→ **Dataset section**:
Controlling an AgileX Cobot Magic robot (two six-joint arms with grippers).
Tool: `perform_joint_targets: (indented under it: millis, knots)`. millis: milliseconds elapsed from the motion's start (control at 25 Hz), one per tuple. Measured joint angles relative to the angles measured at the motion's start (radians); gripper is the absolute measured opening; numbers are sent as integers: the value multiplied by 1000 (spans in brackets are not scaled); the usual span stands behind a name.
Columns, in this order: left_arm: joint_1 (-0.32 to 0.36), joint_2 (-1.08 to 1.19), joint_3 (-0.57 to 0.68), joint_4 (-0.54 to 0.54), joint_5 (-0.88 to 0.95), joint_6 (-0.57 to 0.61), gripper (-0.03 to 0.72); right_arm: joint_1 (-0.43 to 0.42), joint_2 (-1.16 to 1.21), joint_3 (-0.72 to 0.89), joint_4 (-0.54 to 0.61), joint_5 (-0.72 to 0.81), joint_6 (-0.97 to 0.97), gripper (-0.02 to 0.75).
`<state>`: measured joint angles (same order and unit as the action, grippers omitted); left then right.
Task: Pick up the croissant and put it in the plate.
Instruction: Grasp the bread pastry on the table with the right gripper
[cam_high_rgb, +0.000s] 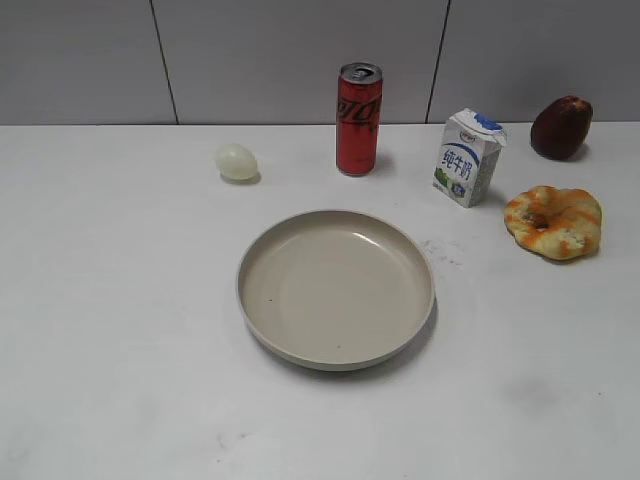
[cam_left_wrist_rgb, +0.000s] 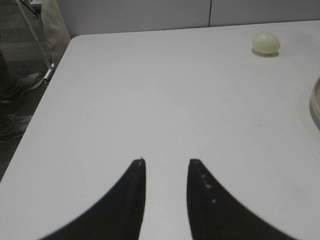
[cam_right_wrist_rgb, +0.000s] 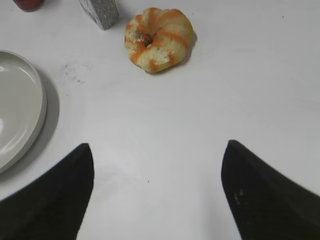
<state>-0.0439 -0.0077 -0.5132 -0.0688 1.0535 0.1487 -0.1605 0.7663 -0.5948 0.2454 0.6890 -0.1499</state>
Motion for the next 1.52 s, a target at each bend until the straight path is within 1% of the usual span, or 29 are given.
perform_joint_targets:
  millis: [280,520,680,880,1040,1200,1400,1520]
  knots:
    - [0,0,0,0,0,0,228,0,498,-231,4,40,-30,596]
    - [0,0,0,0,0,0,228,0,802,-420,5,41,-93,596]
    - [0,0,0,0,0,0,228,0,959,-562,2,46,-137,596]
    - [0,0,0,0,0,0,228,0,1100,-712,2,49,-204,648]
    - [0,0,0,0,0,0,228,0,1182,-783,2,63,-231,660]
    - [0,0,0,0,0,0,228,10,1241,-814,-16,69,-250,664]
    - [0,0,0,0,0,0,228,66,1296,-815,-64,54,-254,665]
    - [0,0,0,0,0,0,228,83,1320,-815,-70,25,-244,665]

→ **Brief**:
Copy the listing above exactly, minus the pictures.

→ **Response box**:
Controlling an AgileX Cobot Magic robot (two six-joint arms with grippers).
Tool: `perform_joint_targets: (indented under it: millis, knots)`. millis: milliseconds elapsed from the motion's start (control at 25 Hz), one per tuple. Measured joint angles relative to the angles measured at the motion's start (radians); gripper is the absolute measured opening; numbers are sent as integers: the value multiplied by 1000 (spans in brackets are not scaled); the usual span stands behind a name.
Columns, in this order: left_arm: joint_1 (-0.32 to 0.36), joint_2 (-1.08 to 1.19), joint_3 (-0.57 to 0.68), joint_4 (-0.54 to 0.54), joint_5 (-0.88 to 0.95), joint_6 (-0.57 to 0.61), gripper (-0.03 to 0.72); right_arm: joint_1 (-0.43 to 0.42), joint_2 (-1.16 to 1.21), joint_3 (-0.72 to 0.89), joint_4 (-0.54 to 0.61), joint_5 (-0.72 to 0.81), joint_6 (-0.97 to 0.97), gripper (-0.02 to 0.75).
`<state>`: measured joint angles (same order and unit as the action, grippers omitted); left then right.
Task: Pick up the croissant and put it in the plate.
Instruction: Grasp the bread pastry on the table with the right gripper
[cam_high_rgb, +0.000s] 
[cam_left_wrist_rgb, +0.000s] 
[cam_right_wrist_rgb, +0.000s] 
<state>-0.0439 -0.0077 -0.5132 -0.0688 1.0535 0.1487 -0.1605 0.7663 -0.5948 0.2454 0.6890 -0.1499</state>
Motion for the next 1.52 s, a target at each bend until the straight path is within 1% of the usual span, or 29 are given.
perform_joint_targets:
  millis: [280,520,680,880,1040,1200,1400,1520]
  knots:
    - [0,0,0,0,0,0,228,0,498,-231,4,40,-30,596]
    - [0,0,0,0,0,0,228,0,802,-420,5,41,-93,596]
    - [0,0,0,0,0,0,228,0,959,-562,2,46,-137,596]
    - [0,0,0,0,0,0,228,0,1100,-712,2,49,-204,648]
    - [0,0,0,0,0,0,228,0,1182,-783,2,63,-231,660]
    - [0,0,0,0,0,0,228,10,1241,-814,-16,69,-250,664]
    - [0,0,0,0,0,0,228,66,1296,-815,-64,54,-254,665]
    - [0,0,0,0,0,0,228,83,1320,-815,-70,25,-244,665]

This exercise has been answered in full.